In 1883, drawn to publishing’s epicenter, he moved to Manhattan and bought the struggling New York World. A year earlier, his younger brother Albert had launched the 1-cent paper the Morning Journal in the same city. The Journal aimed for a “sparkling, breezy, good-natured tone” specifically to appeal to women and their advertising dollars. Failing to get a loan from his brother, Albert did a fundraising tour in Europe, came home with $25,000, and rented space and printing presses from the New-York Tribune. With its low price and coverage of dances and love affairs, the Morning Journal became known as the “chambermaid’s delight.”

But the moment Joseph Pulitzer arrived in New York, where he would upend the newspaper business, his hardnosed single-mindedness was on display. He hired away Albert’s managing editor and two of his best writers. He then launched a radical and ambitious experiment with journalism in the public interest. Thin-skinned and demanding, willing to set employees against one another to compete for positions, he could be a tough man to work for. But he could also articulate a vision and carry it out. With the World (he dropped “New York” from the name), Pulitzer aimed to produce a paper that was “not only large but truly democratic—dedicated to the cause of the people rather than that of purse potentates—devoted more to the news of the New than the Old World—that will expose all fraud and sham, fight all public evils and abuses—that will serve and battle for people with earnest sincerity.”

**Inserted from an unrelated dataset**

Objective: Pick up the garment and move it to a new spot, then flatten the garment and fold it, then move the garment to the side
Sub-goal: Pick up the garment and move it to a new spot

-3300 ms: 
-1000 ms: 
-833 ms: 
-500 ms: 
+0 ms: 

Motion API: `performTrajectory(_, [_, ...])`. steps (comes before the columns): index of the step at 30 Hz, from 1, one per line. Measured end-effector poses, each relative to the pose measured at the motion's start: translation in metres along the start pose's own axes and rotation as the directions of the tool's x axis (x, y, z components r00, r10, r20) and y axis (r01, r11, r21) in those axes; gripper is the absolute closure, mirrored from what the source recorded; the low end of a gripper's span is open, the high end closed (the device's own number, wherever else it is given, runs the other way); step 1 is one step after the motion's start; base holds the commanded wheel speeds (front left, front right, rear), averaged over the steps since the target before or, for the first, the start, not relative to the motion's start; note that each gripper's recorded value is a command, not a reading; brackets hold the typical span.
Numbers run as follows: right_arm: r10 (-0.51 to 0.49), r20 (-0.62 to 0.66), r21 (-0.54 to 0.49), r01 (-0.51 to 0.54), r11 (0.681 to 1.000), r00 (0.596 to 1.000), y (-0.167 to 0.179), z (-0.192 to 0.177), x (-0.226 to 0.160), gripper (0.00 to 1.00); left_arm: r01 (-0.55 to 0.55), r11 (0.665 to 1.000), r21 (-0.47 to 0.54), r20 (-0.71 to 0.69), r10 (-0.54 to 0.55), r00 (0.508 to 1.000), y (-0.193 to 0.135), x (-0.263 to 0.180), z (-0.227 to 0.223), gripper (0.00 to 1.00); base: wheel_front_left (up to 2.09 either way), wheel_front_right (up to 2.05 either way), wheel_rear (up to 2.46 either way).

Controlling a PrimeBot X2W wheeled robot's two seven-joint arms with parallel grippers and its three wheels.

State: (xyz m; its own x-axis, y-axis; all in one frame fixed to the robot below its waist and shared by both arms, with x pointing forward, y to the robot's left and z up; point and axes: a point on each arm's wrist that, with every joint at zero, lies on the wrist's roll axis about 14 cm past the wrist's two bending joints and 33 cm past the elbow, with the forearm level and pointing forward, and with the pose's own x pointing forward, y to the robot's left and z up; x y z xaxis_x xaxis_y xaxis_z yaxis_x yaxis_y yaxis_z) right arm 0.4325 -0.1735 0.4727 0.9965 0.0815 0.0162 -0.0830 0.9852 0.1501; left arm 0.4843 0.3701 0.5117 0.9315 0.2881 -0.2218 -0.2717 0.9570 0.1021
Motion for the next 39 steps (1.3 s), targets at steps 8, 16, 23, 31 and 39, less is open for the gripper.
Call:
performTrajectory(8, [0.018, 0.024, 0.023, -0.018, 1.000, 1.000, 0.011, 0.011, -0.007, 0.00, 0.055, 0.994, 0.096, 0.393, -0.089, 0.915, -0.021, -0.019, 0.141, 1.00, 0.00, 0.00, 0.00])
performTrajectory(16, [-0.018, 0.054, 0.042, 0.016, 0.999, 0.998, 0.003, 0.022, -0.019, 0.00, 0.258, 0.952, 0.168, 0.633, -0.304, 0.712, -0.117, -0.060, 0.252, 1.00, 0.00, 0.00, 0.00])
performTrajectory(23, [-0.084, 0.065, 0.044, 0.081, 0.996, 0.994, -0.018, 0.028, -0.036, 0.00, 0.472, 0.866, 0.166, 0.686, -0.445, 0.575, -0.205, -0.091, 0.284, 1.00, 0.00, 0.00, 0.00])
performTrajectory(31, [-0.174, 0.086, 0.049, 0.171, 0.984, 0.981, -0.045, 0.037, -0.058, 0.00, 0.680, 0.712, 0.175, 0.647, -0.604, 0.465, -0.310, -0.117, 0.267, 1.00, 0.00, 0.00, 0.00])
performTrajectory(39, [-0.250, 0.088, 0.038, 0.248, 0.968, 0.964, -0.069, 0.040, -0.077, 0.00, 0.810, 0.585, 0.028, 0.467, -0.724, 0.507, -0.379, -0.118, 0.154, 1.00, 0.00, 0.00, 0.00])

The World was forged as the United States was struggling with questions about citizenship—who belonged, whose hopes for the young country would prevail. Black men had only recently been provided citizenship and the ability to vote, but southern states were busy undermining these rights, using laws, propaganda, and violence. Many were fleeing to the North. And between 1870 and 1900, 12 million immigrants entered the country, the majority through New York: Irish fearing a second potato famine, Italians escaping serfdom, Russian Jews taking refuge from pogroms. The changing composition of the country inspired a backlash from those whose vision of America was a white, Anglo-Saxon, Protestant one. The 1882 Chinese Exclusion Act prohibited Chinese laborers from entering the United States for a decade after its signing (making the exception for merchants, intellectuals, tourists), and barred those already in the country from citizenship. American Indian tribes, whose members weren’t considered citizens, were massacred and systematically stripped of their land by broken treaties. In 1877, the US government made a grab for the gold in Black Hills, overriding the Fort Laramie Treaty. The Dawes Act of 1887 laid the groundwork for transfer of even more reservation acreage to whites by dividing land into individual parcels.